Exercise description: Each and every line below goes into your answer unchanged, but leave out the images.

[Recorded data]
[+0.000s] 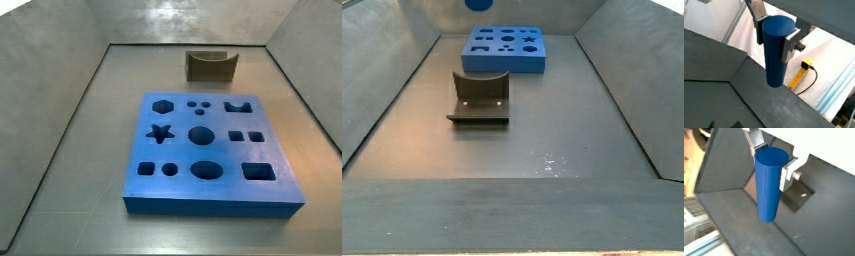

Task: Pick up the round object. Move up. Place the round object on the fixture. Regrasp the round object. Move to above the board. Insert the round object.
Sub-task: Move to above the board.

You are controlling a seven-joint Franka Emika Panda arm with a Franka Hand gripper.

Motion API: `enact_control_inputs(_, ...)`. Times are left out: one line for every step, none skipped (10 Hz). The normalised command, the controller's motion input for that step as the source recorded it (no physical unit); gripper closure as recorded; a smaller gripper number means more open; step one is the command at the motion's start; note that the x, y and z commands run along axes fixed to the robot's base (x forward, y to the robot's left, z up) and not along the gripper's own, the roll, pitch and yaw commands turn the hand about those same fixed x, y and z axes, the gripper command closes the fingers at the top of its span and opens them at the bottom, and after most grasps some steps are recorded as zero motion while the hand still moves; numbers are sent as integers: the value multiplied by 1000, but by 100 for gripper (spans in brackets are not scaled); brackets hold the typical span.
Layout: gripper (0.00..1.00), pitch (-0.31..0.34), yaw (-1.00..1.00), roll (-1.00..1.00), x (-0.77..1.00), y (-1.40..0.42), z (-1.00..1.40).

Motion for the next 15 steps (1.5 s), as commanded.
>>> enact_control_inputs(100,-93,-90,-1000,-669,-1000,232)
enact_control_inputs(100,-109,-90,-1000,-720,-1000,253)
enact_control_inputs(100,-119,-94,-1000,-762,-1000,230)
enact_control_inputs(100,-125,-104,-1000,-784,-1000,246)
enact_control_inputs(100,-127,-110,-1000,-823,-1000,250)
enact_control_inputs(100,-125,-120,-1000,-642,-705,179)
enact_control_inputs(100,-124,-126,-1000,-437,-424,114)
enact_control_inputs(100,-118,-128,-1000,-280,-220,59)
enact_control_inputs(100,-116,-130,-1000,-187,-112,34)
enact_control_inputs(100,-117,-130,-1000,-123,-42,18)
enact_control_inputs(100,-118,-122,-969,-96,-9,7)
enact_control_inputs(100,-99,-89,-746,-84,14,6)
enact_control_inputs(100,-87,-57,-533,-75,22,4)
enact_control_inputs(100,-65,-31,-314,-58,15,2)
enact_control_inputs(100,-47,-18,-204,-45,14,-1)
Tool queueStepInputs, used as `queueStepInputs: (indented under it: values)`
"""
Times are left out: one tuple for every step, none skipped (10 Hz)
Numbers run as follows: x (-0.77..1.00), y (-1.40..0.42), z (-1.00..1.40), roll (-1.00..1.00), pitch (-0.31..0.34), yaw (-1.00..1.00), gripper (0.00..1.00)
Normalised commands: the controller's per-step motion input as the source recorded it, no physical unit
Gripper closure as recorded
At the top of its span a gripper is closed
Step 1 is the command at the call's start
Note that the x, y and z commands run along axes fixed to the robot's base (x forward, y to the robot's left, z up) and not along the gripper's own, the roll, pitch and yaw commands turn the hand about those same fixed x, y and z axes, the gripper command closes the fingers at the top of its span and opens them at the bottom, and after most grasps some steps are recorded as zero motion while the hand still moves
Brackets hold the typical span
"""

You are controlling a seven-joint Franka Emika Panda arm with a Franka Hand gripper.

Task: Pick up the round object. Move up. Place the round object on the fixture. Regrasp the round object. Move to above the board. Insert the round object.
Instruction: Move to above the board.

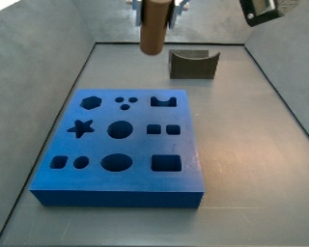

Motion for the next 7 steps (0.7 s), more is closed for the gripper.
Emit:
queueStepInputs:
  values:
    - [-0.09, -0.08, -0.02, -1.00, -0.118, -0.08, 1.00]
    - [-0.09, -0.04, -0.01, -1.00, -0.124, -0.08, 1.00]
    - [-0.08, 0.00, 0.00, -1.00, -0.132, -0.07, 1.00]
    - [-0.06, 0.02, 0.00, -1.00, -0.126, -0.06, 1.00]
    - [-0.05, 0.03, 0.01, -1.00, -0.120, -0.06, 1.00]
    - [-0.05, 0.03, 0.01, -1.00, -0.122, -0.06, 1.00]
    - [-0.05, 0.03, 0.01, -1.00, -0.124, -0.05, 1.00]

Response area:
[+0.000s] 

Task: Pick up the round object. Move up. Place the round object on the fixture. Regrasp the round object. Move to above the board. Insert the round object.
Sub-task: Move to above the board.

You are controlling a seven-joint Franka Emika Panda arm with a Franka Hand gripper.

Motion API: `enact_control_inputs(_, ...)`. Times are left out: one line for every step, none skipped (10 Hz). The normalised command, the controller's motion input for that step as the source recorded it (no physical unit); gripper closure as recorded; a smaller gripper number means more open; step one is the command at the motion's start; note that the x, y and z commands run along axes fixed to the robot's base (x forward, y to the robot's left, z up) and not along the gripper's own, the roll, pitch and yaw commands turn the hand about those same fixed x, y and z axes, the gripper command closes the fingers at the top of its span and opens them at the bottom, and after most grasps some steps are recorded as zero motion while the hand still moves; numbers are sent as integers: the value multiplied by 1000, but by 100 for gripper (spans in brackets are not scaled); brackets hold the typical span.
Layout: gripper (0.00..1.00), pitch (-0.31..0.34), yaw (-1.00..1.00), roll (-1.00..1.00), x (-0.77..1.00), y (-1.40..0.42), z (-1.00..1.40).

Motion for the next 15 steps (1.5 s), as commanded.
>>> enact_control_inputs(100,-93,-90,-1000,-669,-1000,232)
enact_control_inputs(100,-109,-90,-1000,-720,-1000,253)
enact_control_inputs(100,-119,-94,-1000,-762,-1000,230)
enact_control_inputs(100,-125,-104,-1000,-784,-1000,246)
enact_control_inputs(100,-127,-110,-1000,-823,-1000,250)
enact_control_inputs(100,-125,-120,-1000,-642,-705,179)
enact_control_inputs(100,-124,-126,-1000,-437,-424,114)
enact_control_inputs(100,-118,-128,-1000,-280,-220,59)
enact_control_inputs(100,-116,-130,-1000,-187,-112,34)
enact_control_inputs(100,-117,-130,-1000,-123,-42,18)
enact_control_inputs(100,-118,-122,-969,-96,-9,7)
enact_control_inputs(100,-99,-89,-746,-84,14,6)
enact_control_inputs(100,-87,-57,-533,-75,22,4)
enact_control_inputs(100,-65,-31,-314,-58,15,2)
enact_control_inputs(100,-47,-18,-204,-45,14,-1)
Tool queueStepInputs, used as `queueStepInputs: (indented under it: values)`
"""
Times are left out: one tuple for every step, none skipped (10 Hz)
Numbers run as follows: x (-0.77..1.00), y (-1.40..0.42), z (-1.00..1.40), roll (-1.00..1.00), pitch (-0.31..0.34), yaw (-1.00..1.00), gripper (0.00..1.00)
Normalised commands: the controller's per-step motion input as the source recorded it, no physical unit
Gripper closure as recorded
At the top of its span a gripper is closed
Step 1 is the command at the call's start
Note that the x, y and z commands run along axes fixed to the robot's base (x forward, y to the robot's left, z up) and not along the gripper's own, the roll, pitch and yaw commands turn the hand about those same fixed x, y and z axes, the gripper command closes the fingers at the top of its span and opens them at the bottom, and after most grasps some steps are recorded as zero motion while the hand still moves
Brackets hold the typical span
"""

You are controlling a seven-joint Franka Emika Panda arm with a Franka Hand gripper.

Task: Pick up the round object. Move up. Place the round object on the fixture. Regrasp the round object. Move to above the board. Insert the round object.
Instruction: Move to above the board.


Motion for the next 7 steps (0.7 s), more is closed for the gripper.
Emit:
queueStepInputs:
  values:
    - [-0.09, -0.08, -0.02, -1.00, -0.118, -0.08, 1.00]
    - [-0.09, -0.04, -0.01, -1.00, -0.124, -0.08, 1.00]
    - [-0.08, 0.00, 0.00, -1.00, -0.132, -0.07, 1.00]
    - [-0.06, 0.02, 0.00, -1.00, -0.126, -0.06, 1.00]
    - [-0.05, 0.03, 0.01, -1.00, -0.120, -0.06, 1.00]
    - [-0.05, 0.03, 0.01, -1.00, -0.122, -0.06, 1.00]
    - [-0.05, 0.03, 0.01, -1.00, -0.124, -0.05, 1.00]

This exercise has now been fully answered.